As my fellow Mirror reporter – who I now consider a good friend despite having only known each other for about a year – David Gordon Koch, leaves town to begin another adventure, I am reminded again that change seems to be the only constant in this world.
Dave is on his way to a new opportunity on the East Coast to continue his journalism career. By my understanding, he’s not leaving because he was offered a higher position than he had here, or that he’ll be getting paid significantly more for his work. It’s essentially a lateral move that may or may not end up to be a better situation for him on a personal level.
I wish more people could look at things that way. Change for change’s sake isn’t always a bad thing, after all.
Sure, sometimes it is. Like when Facebook decides to change the layout of its app for seemingly no reason or when your old phone is still working perfectly fine, but a new version came out, so you go blow a bunch of money on the “upgrade” that really isn’t one.
Maybe that change to Facebook’s layout (once I’m used to it anyway) becomes much more user-friendly and intuitive. Maybe that new phone is essentially the same as the old one, but it holds its charge longer and a few months later you find yourself stuck with a flat tire somewhere with seven per cent battery left. Your old phone would have been dead and you wouldn’t have been able to call for help.
Because even if things aren’t bad, they can still be improved.
Like the corner of Rockland Road and Highway 19A, for example.
It’s not a terrible intersection. Sure, it can take a little while to turn left off Rockland when traffic is moving steadily along the highway, but I’ve used that intersection, on average, probably six times a week for the past five years, and I’ve never waited more than a couple of minutes to make that turn.
But that doesn’t mean it can’t be improved, and while they’re ripping up the ground to replace sewer lines seems like a pretty good time to do that, so they can get some economy of scale on the work being done.
“But it’s a waste of taxpayer money!” people say. “We don’t need to spend money on a roundabout!”
Well, we need to spend the money on putting the road back into decent shape after the infrastructure underneath it gets replaced, don’t we? And I bet that roundabout won’t cost that much more than rebuilding the roadway the same as it was before. Why not make what could be an improvement while they’re at it?
And yes, for the record, I do think it will be an improvement. I think anyone who has used roundabouts with any frequency will tell you that once you get used to them, they do help keep traffic flowing where it converges.
“But people here don’t know how to drive! They’ll cause accidents!” comes another argument against the change.

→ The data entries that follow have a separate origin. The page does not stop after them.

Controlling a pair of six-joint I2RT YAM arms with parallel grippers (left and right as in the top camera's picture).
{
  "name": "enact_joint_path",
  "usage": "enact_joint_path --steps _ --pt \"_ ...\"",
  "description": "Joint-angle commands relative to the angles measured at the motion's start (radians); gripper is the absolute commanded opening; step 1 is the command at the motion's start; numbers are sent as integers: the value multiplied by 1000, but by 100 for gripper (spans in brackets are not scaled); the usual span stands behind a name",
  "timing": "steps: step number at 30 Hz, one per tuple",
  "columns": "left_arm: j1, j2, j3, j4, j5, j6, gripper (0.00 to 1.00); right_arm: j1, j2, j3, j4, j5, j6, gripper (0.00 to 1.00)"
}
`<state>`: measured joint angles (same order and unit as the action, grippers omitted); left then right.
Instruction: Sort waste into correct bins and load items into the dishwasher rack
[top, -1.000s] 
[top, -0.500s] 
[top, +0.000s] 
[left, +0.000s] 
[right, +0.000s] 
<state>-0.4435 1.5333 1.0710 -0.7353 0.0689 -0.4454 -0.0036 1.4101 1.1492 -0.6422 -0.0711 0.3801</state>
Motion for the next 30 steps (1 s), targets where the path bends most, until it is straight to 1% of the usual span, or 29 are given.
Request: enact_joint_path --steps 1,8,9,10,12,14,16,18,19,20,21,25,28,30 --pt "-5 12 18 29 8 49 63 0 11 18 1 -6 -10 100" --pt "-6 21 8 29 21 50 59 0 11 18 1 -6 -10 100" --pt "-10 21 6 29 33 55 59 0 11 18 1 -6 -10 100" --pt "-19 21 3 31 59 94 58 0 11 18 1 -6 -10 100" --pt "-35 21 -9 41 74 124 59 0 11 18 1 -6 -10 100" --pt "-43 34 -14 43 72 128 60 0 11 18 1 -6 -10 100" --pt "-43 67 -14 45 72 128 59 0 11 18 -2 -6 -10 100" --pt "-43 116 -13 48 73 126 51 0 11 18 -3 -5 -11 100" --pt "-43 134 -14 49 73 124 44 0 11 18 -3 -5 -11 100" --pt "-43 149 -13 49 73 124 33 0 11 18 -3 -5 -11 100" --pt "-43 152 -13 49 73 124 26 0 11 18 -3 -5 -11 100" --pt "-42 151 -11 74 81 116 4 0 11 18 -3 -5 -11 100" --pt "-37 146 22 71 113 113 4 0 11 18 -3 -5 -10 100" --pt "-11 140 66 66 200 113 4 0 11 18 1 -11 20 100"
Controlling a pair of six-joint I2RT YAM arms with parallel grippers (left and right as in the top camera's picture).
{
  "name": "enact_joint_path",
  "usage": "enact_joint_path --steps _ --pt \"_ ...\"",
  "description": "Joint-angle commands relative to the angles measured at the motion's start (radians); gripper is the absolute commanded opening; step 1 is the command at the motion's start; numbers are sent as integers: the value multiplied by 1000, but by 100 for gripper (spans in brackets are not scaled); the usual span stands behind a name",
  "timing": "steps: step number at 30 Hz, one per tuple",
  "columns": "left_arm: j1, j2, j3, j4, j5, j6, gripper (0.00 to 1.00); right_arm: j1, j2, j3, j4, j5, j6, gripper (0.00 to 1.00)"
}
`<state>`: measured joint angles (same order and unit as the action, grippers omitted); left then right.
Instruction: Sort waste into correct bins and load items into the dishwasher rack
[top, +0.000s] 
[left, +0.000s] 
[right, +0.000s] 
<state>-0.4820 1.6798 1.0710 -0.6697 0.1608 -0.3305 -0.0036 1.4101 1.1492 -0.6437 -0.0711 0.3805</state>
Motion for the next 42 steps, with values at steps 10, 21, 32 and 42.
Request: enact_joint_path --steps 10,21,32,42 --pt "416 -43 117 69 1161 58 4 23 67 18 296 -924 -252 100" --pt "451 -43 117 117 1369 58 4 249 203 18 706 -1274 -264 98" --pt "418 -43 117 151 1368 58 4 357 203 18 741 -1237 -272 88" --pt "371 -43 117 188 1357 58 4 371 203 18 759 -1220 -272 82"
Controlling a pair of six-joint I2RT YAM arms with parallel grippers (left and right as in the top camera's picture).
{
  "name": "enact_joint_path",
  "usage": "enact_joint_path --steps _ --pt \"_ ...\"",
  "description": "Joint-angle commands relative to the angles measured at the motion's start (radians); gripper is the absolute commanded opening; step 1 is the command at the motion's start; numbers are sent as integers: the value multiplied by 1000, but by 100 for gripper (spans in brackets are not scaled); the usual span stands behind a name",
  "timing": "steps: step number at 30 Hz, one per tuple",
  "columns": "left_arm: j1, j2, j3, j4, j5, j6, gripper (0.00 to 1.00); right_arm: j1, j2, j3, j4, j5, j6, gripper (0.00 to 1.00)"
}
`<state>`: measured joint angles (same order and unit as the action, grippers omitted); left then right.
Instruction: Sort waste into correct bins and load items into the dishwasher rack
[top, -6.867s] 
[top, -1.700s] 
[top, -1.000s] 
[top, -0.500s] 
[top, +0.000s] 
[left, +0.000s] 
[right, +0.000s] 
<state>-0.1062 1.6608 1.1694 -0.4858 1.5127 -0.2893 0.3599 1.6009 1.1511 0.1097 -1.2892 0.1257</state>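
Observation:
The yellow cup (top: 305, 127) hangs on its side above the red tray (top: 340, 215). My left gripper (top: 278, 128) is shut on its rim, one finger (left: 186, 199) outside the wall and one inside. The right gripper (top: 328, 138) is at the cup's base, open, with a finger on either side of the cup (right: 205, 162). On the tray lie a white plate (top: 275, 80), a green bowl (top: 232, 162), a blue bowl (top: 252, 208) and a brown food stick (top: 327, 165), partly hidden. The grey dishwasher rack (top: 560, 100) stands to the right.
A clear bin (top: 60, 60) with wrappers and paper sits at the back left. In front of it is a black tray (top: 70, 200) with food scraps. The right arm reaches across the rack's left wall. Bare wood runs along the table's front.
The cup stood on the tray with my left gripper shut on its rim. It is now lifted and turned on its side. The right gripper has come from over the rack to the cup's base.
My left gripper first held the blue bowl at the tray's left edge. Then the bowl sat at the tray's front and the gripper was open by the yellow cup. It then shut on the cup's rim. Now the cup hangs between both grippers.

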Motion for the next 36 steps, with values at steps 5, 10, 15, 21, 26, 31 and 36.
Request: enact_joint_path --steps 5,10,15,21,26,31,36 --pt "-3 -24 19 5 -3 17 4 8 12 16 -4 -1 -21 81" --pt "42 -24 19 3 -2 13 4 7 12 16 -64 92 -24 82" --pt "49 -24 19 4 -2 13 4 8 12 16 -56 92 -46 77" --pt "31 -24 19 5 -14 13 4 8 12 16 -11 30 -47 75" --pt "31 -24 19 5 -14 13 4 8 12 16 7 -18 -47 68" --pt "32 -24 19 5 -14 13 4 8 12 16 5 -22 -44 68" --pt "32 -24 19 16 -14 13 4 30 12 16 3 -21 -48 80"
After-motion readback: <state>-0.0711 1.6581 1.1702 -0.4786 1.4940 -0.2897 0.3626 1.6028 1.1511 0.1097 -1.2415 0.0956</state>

While I tend to agree with that – based on what I personally see out there on the roads – I don’t see how frustrating “bad drivers” with a stop sign they have to wait at – probably causing them to accelerate into traffic before it’s actually safe to do so – is better than forcing the learning curve that comes with a relatively straightforward traffic feature upon them.
Anyway… it’s a thing that is happening. It’s been in the plans for over a decade.
Can we just settle down with the outrage and wait and see how it goes?
Let’s be all a little more like Dave: open to the possibility that change might actually be good, even if the current state of things isn’t that bad.